→ Your assignment: Word for word, transcribe the material below from its first line to the line with "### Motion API", both included.

======== Source records ========

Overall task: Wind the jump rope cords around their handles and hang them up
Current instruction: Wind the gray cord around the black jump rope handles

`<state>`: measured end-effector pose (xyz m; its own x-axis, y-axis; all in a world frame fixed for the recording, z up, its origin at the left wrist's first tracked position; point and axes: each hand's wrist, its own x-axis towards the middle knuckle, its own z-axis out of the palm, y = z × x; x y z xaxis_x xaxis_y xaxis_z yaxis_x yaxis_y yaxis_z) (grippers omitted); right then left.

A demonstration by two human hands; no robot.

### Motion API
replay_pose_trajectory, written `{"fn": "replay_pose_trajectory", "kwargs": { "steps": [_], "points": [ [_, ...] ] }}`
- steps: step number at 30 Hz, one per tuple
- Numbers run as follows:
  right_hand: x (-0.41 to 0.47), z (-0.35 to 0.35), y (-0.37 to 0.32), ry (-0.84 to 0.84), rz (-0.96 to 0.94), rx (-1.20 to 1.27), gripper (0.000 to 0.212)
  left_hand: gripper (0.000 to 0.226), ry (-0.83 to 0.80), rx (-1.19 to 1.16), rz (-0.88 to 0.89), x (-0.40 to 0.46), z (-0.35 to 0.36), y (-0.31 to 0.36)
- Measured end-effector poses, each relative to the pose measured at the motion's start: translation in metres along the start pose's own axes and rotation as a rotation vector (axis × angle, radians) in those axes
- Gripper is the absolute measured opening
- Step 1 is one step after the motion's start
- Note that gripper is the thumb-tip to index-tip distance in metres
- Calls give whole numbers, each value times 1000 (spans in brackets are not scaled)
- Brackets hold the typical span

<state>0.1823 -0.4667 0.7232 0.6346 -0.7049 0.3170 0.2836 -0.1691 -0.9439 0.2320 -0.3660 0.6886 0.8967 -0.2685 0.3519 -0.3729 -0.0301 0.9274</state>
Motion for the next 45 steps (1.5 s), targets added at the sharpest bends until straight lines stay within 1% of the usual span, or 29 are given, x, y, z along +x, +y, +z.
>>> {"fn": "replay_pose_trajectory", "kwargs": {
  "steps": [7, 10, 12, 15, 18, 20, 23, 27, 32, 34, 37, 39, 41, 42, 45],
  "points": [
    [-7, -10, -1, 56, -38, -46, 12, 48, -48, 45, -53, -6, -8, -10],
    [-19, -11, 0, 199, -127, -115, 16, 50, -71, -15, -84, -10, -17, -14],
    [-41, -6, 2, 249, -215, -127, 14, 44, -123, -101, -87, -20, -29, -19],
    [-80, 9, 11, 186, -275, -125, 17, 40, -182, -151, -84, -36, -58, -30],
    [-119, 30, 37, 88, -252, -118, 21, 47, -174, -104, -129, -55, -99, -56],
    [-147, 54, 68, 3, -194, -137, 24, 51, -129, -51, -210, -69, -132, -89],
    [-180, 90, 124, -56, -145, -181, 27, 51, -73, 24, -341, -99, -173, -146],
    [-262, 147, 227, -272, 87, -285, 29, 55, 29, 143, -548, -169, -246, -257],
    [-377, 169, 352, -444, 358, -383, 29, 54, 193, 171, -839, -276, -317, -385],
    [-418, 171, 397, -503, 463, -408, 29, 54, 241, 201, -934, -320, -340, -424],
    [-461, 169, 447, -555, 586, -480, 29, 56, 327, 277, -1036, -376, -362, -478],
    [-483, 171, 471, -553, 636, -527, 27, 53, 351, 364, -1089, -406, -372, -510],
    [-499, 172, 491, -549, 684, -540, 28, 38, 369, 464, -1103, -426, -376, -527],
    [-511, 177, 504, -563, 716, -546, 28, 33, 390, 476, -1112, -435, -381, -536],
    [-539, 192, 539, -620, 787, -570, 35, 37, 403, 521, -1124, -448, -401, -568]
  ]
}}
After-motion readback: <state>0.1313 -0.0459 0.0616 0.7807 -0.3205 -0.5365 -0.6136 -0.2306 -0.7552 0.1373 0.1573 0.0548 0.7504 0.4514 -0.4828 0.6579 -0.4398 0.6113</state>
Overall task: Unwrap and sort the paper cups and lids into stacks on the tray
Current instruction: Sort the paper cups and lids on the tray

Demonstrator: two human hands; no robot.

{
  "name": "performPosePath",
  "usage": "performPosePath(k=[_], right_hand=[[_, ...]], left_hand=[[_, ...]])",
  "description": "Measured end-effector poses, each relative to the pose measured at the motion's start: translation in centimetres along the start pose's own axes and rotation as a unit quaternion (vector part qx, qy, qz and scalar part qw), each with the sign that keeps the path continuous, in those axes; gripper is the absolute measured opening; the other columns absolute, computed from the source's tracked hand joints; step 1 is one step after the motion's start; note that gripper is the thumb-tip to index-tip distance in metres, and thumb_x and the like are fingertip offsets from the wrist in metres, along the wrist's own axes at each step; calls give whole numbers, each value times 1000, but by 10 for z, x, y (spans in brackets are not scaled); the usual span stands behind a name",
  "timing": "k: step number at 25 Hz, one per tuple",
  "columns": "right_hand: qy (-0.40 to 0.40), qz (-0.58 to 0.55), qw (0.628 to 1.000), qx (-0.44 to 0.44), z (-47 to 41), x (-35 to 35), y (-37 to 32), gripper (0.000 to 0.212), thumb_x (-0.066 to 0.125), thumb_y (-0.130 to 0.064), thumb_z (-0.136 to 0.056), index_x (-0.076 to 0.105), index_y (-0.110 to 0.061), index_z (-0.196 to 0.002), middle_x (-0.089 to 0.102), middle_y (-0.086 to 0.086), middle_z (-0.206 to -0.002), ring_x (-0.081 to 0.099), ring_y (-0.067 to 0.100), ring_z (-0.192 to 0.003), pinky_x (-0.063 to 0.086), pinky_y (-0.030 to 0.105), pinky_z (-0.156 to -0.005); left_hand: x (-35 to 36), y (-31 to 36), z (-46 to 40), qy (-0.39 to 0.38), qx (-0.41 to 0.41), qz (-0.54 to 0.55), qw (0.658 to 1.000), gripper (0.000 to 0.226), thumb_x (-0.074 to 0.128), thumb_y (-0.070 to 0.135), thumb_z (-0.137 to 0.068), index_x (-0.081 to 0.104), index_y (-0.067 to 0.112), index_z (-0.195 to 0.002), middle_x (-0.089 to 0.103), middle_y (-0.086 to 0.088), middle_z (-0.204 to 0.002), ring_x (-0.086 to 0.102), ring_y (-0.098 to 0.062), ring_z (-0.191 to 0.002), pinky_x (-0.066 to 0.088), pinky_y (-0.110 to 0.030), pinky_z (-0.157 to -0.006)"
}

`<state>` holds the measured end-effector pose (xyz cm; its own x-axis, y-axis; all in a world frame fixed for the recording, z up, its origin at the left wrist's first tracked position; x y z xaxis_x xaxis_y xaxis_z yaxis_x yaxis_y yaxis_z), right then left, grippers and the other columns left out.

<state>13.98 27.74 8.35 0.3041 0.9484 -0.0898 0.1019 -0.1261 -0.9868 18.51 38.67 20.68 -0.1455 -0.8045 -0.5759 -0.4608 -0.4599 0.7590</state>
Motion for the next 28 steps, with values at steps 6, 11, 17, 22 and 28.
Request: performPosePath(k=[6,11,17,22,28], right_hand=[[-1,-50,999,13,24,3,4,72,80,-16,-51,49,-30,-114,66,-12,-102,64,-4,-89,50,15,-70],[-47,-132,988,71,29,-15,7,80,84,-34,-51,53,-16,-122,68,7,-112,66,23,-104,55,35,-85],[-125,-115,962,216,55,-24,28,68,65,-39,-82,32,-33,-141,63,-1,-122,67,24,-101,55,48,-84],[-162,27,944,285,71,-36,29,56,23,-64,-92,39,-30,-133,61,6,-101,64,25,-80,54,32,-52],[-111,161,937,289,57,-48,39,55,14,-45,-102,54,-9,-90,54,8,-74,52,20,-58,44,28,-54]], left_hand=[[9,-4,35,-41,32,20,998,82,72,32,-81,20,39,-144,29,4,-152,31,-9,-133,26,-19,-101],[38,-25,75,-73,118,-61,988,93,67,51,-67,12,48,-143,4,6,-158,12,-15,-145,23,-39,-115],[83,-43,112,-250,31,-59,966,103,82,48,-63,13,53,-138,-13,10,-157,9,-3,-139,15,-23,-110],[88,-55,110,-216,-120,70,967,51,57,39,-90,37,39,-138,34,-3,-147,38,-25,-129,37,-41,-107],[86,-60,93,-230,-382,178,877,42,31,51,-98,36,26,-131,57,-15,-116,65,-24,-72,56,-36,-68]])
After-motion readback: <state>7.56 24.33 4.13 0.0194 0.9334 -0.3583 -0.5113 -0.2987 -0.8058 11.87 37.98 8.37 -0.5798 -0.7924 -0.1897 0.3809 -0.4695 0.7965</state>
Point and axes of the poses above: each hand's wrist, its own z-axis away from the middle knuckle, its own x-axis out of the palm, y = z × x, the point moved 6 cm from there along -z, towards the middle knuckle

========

→ Answer below:
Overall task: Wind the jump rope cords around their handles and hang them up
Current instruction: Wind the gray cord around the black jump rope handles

`<state>`: measured end-effector pose (xyz m; its own x-axis, y-axis; all in a world frame fixed for the recording, z up, its origin at the left wrist's first tracked position; point and axes: each hand's wrist, its own x-axis towards the middle knuckle, its own z-axis out of the palm, y = z × x; x y z xaxis_x xaxis_y xaxis_z yaxis_x yaxis_y yaxis_z) (grippers omitted); right then left.

A demonstration by two human hands; no robot.

### Motion API

The answer stands, and there is nothing more to add.